Certain aspects of behaviour have a strong genetic basis. For some psychiatric illnesses such as schizophrenia, heritability is about 80 percent in twin studies. For clinical depression, it is still around 40 percent. Everyday traits also have genetic components – curiosity, caution, for instance. A surprising example is sexually transmitted infections like HIV: a partly genetically influenced risk-taking tendency leads to significantly increased infection rates. But all these are statistical statements that describe differences in the probability of certain traits and are only meaningful for the average of a large group. Applied to a single person, it becomes pure speculation.

Europe’s Genes

You played a major role in shaping Austria’s first human genome project. How did it come about?

Bock: When I arrived at CeMM in 2012, genetics in Austria was a sensitive topic. Milk cartons proclaimed in large letters “GMO-FREE,” and only on closer inspection did it become clear that this referred to the feed – not the cows themselves. But already then it was clear that modern medicine would not work without genomic analyses.

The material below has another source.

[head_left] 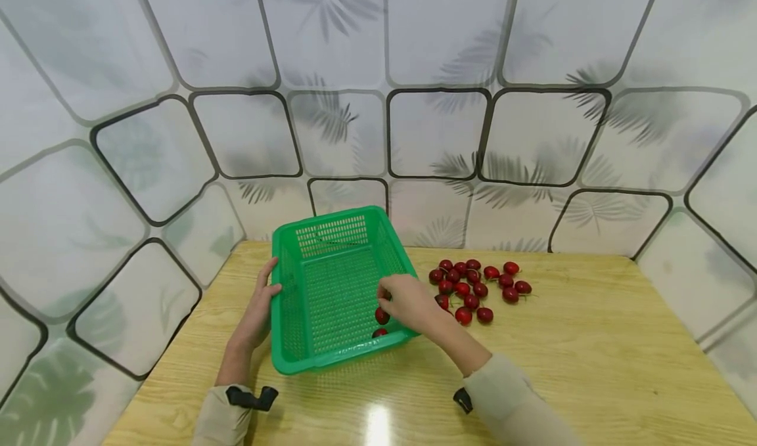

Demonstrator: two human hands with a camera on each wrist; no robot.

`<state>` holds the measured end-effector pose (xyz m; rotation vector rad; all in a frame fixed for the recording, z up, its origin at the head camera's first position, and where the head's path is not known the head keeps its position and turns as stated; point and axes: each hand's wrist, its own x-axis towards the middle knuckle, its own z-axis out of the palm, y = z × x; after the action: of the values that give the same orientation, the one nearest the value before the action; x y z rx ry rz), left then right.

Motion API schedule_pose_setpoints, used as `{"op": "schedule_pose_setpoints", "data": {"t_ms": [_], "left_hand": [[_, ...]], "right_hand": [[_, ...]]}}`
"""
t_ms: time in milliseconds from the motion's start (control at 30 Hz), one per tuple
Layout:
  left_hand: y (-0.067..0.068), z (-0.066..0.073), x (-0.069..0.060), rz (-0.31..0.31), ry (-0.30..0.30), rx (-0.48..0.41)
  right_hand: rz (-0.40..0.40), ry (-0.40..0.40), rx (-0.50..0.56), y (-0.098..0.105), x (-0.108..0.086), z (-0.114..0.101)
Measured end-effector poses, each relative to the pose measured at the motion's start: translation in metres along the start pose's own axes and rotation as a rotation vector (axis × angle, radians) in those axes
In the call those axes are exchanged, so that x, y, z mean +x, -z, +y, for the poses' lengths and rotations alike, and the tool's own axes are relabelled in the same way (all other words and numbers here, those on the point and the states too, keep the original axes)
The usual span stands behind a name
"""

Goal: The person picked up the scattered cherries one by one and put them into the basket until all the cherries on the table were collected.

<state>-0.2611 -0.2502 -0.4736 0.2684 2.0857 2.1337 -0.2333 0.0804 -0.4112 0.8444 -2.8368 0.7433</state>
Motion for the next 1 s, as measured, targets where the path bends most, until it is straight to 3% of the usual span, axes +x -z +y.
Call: {"op": "schedule_pose_setpoints", "data": {"t_ms": [333,567,1000], "left_hand": [[0.000,-0.002,0.001,-0.013,-0.015,-0.011],[0.001,-0.002,0.000,-0.014,-0.018,-0.020],[0.000,0.000,0.000,0.003,0.004,0.012]], "right_hand": [[-0.104,0.030,-0.152,-0.011,0.007,0.001],[-0.159,-0.010,-0.153,-0.011,0.008,0.000],[-0.152,0.000,-0.102,-0.011,0.007,0.000]]}}
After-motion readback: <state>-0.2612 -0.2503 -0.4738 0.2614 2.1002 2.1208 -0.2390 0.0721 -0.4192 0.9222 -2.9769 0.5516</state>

Today, genome sequencing is clinical routine, especially for rare diseases and in cancer medicine.

So we didn’t want to start genome sequencing with seriously ill individuals; instead, we first wanted to explore what can be learned from personal genomes together with healthy volunteers. The first participant was CeMM Director Giulio Superti-Furga. More than a thousand volunteers signed up, but due to cost constraints we could sequence only 20 at the time. Genom Austria sequenced, analysed and published the first personal genomes in Austria – openly on the internet and closely guided by leading bioethics experts. We also conducted an educational outreach project, discussing the possibilities and limits of genome research with young people.

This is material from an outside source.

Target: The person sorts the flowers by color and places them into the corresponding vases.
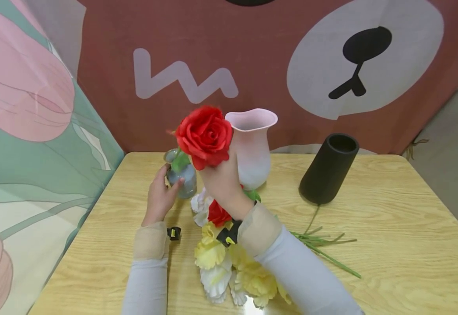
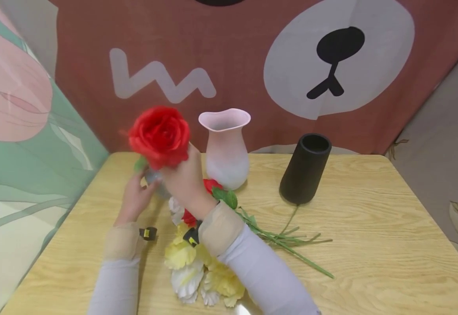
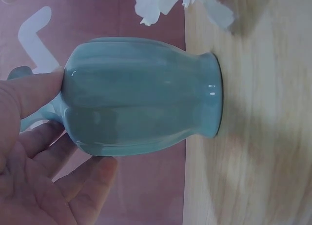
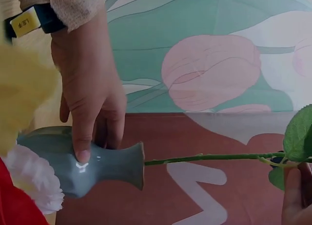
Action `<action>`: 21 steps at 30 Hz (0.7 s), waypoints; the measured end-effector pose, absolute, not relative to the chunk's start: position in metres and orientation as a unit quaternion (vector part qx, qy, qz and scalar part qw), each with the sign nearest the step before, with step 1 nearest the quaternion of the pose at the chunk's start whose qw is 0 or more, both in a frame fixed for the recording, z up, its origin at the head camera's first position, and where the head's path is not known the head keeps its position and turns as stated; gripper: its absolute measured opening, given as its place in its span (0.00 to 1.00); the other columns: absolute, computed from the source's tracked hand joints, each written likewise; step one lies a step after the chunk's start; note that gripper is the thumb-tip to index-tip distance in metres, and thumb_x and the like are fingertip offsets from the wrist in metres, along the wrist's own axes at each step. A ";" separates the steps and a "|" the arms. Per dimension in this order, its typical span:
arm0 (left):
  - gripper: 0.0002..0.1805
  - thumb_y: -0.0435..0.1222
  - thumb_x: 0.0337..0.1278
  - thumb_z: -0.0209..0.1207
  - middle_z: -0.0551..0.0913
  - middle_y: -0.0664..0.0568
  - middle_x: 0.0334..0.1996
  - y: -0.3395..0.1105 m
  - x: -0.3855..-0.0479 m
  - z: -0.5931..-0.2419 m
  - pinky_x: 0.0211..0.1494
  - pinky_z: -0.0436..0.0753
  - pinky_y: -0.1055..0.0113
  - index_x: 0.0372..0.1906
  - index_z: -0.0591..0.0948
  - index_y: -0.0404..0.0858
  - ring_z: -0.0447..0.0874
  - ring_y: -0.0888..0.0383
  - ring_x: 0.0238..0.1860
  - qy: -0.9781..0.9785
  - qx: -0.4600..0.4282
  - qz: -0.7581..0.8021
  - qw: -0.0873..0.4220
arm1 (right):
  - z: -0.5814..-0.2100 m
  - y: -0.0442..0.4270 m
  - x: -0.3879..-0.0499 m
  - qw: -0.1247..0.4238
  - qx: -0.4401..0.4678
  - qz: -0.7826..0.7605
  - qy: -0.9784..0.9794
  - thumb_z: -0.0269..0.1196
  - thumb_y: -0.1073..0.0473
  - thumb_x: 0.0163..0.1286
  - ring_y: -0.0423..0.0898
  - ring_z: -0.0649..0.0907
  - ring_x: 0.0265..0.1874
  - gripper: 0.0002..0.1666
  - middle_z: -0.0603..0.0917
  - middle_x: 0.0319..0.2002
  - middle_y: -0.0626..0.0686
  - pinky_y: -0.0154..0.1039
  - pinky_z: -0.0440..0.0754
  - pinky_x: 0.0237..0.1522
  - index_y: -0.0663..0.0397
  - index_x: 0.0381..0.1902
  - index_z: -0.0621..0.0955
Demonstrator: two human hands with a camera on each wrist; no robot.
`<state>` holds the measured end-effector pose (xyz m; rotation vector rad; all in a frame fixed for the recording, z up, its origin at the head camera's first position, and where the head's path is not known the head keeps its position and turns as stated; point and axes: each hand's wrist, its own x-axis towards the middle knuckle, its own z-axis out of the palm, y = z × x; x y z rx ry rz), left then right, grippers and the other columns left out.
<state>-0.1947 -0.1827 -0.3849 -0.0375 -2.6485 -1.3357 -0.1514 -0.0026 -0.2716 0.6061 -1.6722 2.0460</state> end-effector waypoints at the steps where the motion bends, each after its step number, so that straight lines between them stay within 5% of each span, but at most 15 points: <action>1: 0.36 0.38 0.68 0.60 0.63 0.35 0.74 -0.183 -0.195 -0.385 0.67 0.73 0.39 0.75 0.60 0.33 0.62 0.38 0.74 -0.889 -0.014 -0.448 0.088 | -0.272 -0.003 -0.154 0.216 0.216 0.725 -0.618 0.62 0.77 0.58 0.49 0.80 0.44 0.23 0.81 0.45 0.70 0.35 0.79 0.53 0.78 0.52 0.74; 5: 0.36 0.38 0.68 0.60 0.63 0.35 0.73 -0.182 -0.195 -0.384 0.67 0.73 0.38 0.75 0.61 0.32 0.62 0.39 0.74 -0.888 -0.015 -0.451 0.088 | -0.274 -0.004 -0.165 0.226 0.207 0.670 -0.676 0.63 0.73 0.59 0.59 0.81 0.44 0.20 0.84 0.43 0.70 0.42 0.82 0.54 0.76 0.50 0.78; 9: 0.35 0.38 0.68 0.60 0.64 0.36 0.73 -0.182 -0.196 -0.385 0.66 0.73 0.38 0.74 0.61 0.33 0.62 0.39 0.73 -0.887 -0.019 -0.452 0.092 | -0.273 -0.005 -0.174 0.226 0.197 0.642 -0.706 0.62 0.72 0.61 0.60 0.81 0.43 0.19 0.85 0.42 0.69 0.45 0.82 0.53 0.75 0.50 0.78; 21: 0.34 0.40 0.70 0.59 0.63 0.37 0.74 -0.182 -0.195 -0.384 0.66 0.73 0.38 0.75 0.61 0.36 0.61 0.39 0.74 -0.891 -0.014 -0.447 0.079 | -0.274 -0.009 -0.191 0.143 0.135 0.631 -0.751 0.63 0.68 0.63 0.53 0.79 0.41 0.19 0.86 0.43 0.65 0.33 0.78 0.46 0.69 0.52 0.81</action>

What is the status of Genom Austria today?

Bock: Today, genome sequencing is clinical routine, especially for rare diseases and in oncology. But an Austrian reference genome was still missing – most existing data comes from the UK, the US, Iceland, Germany, and other countries. Thanks to an EU initiative, the “Genome of Europe” project was launched last year, which aims to sequence 100,000 genomes from people across the EU. Each country contributes proportionally to its population size. For Austria, that’s just over 2,000 genomes. Nearly half will be sequenced at CeMM, and the Medical University of Innsbruck coordinates the project. Thus – ten years after the start of Genom Austria – a genomic map of Europe is finally emerging, with a substantial Austrian contribution.

What We Gain from Genome Sequencing

What advantages does genome sequencing offer people in Austria?

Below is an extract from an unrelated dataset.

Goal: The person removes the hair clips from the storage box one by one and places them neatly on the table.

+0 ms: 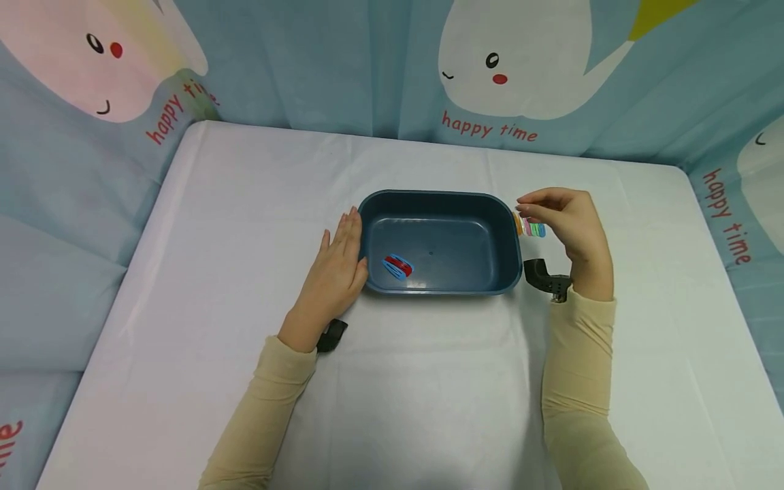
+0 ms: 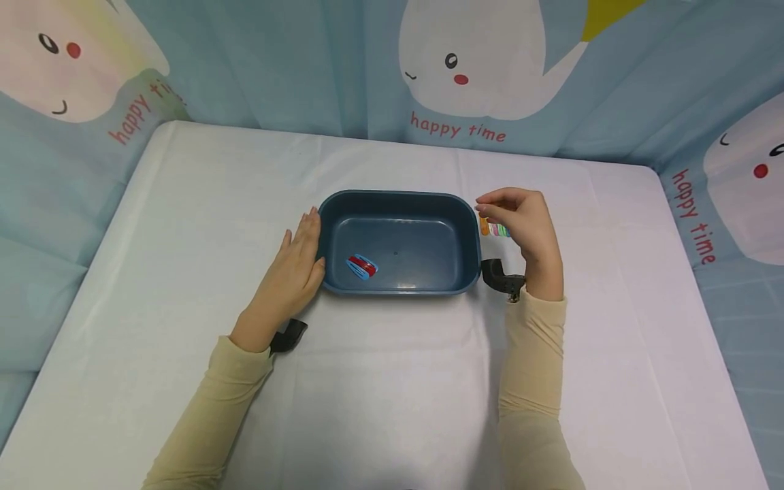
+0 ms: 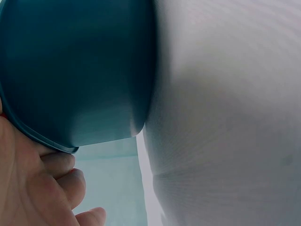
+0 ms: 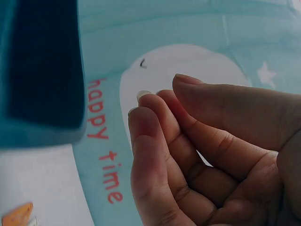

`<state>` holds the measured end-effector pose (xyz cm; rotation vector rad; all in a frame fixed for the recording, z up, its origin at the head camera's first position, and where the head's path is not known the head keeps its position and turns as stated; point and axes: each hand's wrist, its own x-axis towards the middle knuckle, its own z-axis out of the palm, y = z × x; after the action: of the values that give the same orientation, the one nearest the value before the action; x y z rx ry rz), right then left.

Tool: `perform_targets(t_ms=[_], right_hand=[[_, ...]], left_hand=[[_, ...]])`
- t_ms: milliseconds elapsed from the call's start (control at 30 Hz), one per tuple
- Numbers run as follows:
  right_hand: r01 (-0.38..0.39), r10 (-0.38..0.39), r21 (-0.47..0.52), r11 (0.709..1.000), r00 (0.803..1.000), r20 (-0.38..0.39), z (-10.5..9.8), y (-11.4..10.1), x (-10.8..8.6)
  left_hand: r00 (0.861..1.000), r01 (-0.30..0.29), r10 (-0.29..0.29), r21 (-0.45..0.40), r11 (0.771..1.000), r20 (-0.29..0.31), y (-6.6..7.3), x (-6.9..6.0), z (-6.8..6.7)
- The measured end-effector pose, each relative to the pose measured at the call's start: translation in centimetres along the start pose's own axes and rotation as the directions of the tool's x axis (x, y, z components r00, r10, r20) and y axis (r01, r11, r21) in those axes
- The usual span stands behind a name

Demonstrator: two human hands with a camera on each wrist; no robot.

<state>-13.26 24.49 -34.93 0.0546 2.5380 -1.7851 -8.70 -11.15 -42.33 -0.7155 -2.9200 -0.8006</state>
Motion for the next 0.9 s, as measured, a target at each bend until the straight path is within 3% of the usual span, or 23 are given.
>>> perform_targets(t_ms=[267,500,767,900], right_hand=[[0.026,-0.02,-0.099,0.995,0.998,0.064,1.3,-0.9,0.1],[0.012,0.011,-0.151,0.988,0.989,0.149,2.8,-1.2,-0.1],[0.088,-0.013,-0.263,0.961,0.961,0.276,5.3,-1.7,0.3],[0.141,-0.044,-0.267,0.953,0.94,0.339,6.7,-2.0,0.7]], left_hand=[[1.0,-0.006,0.006,0.006,1.0,-0.011,0.0,0.1,0.1],[1.0,-0.004,0.004,0.006,1.0,0.001,0.0,0.2,0.2],[1.0,-0.003,0.003,0.01,1.0,0.0,0.1,0.0,0.0],[1.0,-0.001,0.001,0.01,1.0,0.001,0.0,-0.1,0.0]])
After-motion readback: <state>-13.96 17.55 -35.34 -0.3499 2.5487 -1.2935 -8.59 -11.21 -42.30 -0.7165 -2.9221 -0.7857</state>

Bock: Genome sequencing is especially valuable for individuals with rare genetic diseases: although about ten percent of the population is affected, the cases are spread across thousands of different diagnoses, so the underlying cause often remained unclear in the past. Today, sequencing enables a rapid and precise diagnosis for about half of those affected – sometimes leading to new, targeted treatment options. Genomic analysis also plays an important role in cancer medicine. Since tumours are genetically altered body cells, sequencing can identify specific vulnerabilities against which tailored therapies can be used. For some cancers this is already standard practice and is set to expand further.

Genome sequencing contributes to public health.

Beyond that, some people use genetic tests for ancestry research or to determine personal traits. This can provide insights into one’s origins but also carries risks – such as the discovery of unexpected family relationships or genetic information one might not have wanted to know. And on a societal level, genome sequencing supports public health. Since the COVID-19 pandemic, for example, wastewater from treatment plants has been genetically screened for dangerous viruses and pathogens.

In short: Genome sequencing improves diagnoses, enables personalised cancer therapy, can support ancestry research and helps detect pathogens early.